**Your objective**
All lines from the one containing "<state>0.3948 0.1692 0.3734" down to the one containing "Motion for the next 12", both ends included, are to be given again exactly; omit the rest of the listing below.

**Supplied records**
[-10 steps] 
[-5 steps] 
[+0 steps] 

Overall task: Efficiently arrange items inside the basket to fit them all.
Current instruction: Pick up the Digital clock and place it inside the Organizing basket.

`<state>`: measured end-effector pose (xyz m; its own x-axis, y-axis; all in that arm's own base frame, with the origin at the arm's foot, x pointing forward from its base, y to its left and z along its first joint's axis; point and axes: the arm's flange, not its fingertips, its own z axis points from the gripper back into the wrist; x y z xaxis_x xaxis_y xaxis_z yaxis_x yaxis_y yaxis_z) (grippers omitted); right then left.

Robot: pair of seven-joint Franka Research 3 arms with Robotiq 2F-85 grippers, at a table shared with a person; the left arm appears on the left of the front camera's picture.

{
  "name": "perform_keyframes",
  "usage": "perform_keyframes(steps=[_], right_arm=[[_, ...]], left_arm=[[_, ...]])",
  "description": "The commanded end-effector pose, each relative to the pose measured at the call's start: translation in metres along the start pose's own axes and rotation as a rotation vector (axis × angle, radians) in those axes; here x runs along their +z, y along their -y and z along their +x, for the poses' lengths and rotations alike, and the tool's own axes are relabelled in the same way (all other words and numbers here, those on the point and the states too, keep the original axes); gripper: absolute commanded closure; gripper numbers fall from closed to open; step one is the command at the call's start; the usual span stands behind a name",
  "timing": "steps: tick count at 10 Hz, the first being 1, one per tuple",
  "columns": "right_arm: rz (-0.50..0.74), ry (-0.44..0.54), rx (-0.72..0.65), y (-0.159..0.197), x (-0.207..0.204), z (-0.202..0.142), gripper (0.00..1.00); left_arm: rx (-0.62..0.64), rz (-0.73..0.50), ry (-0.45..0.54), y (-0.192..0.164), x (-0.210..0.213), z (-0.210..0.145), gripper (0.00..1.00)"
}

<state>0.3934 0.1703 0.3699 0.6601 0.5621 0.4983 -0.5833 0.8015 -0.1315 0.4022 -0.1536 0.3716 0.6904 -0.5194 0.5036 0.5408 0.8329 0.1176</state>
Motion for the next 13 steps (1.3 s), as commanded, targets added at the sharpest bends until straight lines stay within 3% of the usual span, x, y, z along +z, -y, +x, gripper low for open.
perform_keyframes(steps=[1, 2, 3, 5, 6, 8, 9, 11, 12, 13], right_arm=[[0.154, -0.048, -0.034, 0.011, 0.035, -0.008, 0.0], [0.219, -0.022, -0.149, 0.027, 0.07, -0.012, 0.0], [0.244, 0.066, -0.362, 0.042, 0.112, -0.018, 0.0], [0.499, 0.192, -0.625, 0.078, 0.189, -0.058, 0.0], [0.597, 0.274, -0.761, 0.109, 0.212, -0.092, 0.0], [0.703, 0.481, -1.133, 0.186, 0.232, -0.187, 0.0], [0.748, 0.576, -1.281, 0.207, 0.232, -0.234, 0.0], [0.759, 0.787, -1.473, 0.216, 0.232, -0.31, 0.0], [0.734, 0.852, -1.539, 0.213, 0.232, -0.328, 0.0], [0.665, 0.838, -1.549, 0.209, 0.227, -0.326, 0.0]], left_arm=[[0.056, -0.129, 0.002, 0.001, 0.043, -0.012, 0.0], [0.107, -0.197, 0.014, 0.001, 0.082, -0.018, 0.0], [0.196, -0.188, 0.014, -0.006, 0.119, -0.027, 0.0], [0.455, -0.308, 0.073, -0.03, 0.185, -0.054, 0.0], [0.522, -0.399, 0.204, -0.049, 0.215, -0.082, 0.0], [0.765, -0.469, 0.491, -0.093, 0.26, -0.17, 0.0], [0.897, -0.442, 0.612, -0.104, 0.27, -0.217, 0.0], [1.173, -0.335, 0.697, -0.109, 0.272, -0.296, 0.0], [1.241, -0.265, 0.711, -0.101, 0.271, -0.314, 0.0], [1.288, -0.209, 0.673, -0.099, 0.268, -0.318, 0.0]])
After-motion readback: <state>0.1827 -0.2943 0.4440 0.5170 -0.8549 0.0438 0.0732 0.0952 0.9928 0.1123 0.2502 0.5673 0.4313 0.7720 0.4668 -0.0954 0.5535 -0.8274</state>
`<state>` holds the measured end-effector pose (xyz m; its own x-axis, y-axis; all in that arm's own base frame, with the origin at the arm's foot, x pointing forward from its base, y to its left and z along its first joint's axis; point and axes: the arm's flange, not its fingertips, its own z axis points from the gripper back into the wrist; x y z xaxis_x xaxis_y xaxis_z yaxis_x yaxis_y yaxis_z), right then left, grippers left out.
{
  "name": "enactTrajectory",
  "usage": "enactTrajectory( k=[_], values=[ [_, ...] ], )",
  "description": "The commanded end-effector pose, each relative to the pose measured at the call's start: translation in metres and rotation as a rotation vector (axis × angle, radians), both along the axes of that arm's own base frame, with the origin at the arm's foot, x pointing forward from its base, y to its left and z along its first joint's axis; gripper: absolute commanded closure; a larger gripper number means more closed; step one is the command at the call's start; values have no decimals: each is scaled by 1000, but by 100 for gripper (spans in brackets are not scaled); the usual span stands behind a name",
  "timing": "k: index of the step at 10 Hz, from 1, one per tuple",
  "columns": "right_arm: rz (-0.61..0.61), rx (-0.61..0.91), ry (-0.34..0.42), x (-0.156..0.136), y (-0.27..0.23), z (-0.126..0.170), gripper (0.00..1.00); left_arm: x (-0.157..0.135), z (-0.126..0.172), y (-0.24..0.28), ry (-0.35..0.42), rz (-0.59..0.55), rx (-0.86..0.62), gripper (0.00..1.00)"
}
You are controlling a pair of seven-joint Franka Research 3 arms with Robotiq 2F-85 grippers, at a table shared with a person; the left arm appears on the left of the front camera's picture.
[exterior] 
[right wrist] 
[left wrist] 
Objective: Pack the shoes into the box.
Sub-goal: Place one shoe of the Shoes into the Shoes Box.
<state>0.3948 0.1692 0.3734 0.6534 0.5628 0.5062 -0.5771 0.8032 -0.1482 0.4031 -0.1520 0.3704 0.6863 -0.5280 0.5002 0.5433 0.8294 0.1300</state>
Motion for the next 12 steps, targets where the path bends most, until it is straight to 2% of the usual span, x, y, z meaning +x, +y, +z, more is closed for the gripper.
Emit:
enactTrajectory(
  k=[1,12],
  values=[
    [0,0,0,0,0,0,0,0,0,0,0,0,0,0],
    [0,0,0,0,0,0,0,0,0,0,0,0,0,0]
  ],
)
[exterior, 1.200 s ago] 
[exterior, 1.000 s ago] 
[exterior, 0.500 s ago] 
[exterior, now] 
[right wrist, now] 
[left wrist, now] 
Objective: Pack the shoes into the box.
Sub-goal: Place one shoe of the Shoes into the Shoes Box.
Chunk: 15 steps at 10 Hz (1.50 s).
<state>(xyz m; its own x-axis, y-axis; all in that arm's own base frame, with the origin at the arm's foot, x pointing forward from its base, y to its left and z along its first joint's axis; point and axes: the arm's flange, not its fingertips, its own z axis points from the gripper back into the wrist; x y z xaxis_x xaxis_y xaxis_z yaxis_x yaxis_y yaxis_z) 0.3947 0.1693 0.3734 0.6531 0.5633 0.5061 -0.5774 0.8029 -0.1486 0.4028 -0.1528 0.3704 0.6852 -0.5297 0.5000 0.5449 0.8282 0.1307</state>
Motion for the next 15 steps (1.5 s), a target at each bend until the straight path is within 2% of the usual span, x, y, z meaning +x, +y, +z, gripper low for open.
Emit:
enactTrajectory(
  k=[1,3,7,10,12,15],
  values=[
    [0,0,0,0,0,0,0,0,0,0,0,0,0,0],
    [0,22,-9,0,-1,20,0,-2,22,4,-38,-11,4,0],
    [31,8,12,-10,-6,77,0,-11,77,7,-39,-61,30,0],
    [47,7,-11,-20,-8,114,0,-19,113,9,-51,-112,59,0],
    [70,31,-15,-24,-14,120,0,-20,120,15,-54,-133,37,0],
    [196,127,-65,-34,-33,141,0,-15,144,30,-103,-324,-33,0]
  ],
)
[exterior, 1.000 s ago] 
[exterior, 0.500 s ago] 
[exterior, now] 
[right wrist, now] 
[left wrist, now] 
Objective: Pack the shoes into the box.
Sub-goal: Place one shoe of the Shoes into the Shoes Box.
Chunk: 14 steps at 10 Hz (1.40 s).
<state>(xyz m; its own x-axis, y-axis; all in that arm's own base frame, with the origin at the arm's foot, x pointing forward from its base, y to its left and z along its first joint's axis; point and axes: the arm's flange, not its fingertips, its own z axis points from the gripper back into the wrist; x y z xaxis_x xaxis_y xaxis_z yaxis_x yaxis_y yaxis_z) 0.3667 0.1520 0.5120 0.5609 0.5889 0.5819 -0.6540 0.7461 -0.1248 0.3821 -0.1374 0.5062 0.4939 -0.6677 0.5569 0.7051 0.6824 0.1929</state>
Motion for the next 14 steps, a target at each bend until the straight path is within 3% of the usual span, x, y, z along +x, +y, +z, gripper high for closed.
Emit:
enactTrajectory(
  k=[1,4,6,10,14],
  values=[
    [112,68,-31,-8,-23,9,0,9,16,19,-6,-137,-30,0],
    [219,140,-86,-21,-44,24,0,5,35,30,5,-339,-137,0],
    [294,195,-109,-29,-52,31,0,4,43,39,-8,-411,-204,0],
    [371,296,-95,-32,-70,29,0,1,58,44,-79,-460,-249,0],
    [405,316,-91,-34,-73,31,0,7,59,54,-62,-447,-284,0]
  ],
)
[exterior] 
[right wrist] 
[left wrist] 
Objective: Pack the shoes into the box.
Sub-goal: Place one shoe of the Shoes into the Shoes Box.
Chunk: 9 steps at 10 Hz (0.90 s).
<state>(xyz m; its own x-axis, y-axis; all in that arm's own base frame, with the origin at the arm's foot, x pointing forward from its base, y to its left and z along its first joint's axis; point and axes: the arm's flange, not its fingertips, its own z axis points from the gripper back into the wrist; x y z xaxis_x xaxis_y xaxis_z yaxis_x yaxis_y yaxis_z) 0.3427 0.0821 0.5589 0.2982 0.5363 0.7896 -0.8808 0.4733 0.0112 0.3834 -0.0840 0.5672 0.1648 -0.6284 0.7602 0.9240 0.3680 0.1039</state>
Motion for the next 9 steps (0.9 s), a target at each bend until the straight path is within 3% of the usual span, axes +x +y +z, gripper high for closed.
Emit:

**The completed task**
<state>0.3948 0.1692 0.3734 0.6534 0.5628 0.5062 -0.5771 0.8032 -0.1482 0.4031 -0.1520 0.3704 0.6863 -0.5280 0.5002 0.5433 0.8294 0.1300</state>
Motion for the next 12 steps, targets where the path bends most, until it is straight to 2% of the usual span, x, y, z meaning +x, +y, +z, more is closed for the gripper.

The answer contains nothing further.